La narrazione si colloca attorno all’anno 1000. Un misterioso guerriero muto, apparentemente imbattibile, viene tenuto prigioniero dal clan locale in una gabbia dalla quale esce solo per scontrarsi con altri schiavi, bestialmente, a mani nude, in combattimenti all'ultimo sangue. La notte strane visioni lo perseguitano (un sintomo di poteri paranormali o di pazzia? Non è dato saperlo, starà allo spettatore trovare la propria risposta). Un giorno, uccisi i suoi carcerieri, riesce finalmente a liberarsi. Are, lo schiavo bambino che lo accudiva, prende a seguirlo e così il ragazzino e l'uomo, ribattezzato One-Eye perché privo di un occhio, si mettono in viaggio assieme. Il ragazzino diventa la sua voce per comunicare con l’esterno. I due si uniranno ad un gruppo di vichinghi, guidati da Eirik, in partenza per una crociata in Terrasanta, e finiranno invece per trovare l’ingresso del Valhalla.
Questo gruppo di guerrieri, come anime sulla barca di Caronte (tanto per attingere a una tradizione a noi cara, si fa per dire), intraprendono il loro viaggio verso una terra di morte. Il luogo dove alla fine fanno approdo non è la meta prescelta ma una terra sconosciuta, selvaggia e ostile, ma questo nulla toglie al significato della traversata, né all’irrealtà (sovrannaturalità) del suo svolgersi, verso sud (la direzione del solstizio d’inverno e dell’aldilà); un viaggio funestato da una nebbia impenetrabile e dall’assenza di onde, che l’equipaggio cerca di propiziare con un sacrificio (sventato), un viaggio interminabile tra i morsi della fame e della sete finché la barca non entra nella foce di un fiume e la coltre di nebbia non si dirada, rivelando un panorama mozzafiato. Che posto sarà mai quello? Gli uomini cominciano ad esplorare il territorio circostante alla ricerca di cibo e di risposte e incappano in un misterioso luogo di sepoltura. Mentre Eirik decide di fondare lì una nuova Gerusalemme, i suoi uomini, stremati dalla fame e desiderosi di tornare a casa, si accingono a ripartire, ma vengono attaccati da un nemico invisibile, una bellicosa tribù indigena, e si convincono di essere all'inferno. Dopotutto cos'è l'inferno, in primis, se non uno stato della mente? Il regista ci mostra degli uomini spauriti e in preda alle visioni, e i fotogrammi del film si trasformano quasi in immagini da trip di acido. Il caos prende il sopravvento e One-Eye, accusato di essere il responsabile di quanto sta accadendo, deve lottare per la propria vita. Ben presto le sue premonizioni di morte si avverano.
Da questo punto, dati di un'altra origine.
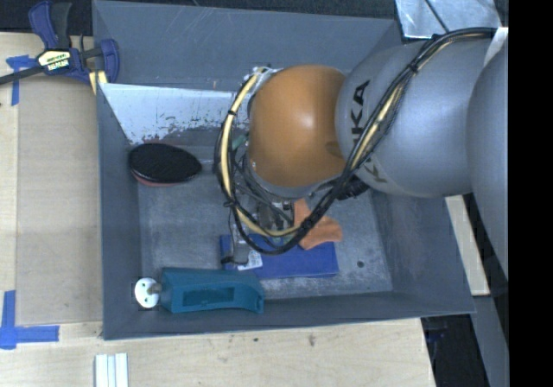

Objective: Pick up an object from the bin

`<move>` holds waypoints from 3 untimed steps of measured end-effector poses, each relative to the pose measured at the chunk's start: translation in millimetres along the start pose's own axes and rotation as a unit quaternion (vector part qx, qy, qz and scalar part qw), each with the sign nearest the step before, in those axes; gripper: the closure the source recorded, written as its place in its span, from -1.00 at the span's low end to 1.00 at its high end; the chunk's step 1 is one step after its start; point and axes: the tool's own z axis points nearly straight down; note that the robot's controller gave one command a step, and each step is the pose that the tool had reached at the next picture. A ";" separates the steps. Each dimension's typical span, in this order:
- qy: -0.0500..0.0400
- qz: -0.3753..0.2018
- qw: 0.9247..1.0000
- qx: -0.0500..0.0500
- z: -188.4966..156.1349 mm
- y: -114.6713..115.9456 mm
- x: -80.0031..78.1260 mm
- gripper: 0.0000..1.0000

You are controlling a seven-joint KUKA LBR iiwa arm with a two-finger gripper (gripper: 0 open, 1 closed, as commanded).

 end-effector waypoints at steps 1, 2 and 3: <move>0.000 -0.050 0.999 0.000 15.0 -33.2 -3.3 -1.00; 0.001 -0.064 0.998 0.000 18.1 -67.6 -3.1 -1.00; -0.003 -0.072 0.997 0.000 64.8 -91.9 -14.4 -1.00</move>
Offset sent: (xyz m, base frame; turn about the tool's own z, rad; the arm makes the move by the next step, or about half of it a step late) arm 0.0024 -0.0738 -0.0187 -0.1323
Di certo se i vichinghi si insediarono in Nord America, alcuni di loro potrebbero essere rimasti in loco e essersi integrati con le popolazioni locali. Pertanto il finale di “Valhalla Rising” è del tutto plausibile: gli indigeni, non ravvisando in lui una minaccia, scelgono di non accanirsi verso l'unico superstite del gruppo di bianchi invasori (Are) e siamo liberi di immaginare che il ragazzino, nel prosieguo della storia, dopo i titoli di coda, possa essere a far parte della loro comunità. Il dubbio rimane, perché in precedenza Are aveva affermato (riportando però, o così sembra, le parole di One-Eye) che il suo destino era quello di tornare indietro, a casa sua - ma, se così fosse, perché mai rischiare la vita in un viaggio dal quale sarebbe poi ritornato, e per giunta solo? Si può dire che il suo viaggio abbia avuto uno scopo, e se sì, quale?Prima di proseguire oltre con le (possibili) conclusioni, ci sono alcune considerazioni da fare. La presenza di elementi mitologici è abbastanza evidente, ma a me sembra piuttosto che il film proponga una riflessione sul significato della vita e della lotta: non è un film religioso, “Valhalla Rising”, ma indubbiamente ha a che fare con il senso religioso, un senso religioso “primitivo” strettamente legato alla natura; violare la natura è come sfidare l’ira di dio (di qualunque dio si tratti). Oppure, la natura e dio sono la stessa cosa, perciò non contano i dogmi o i proclami, ma soltanto i sentimenti e le azioni.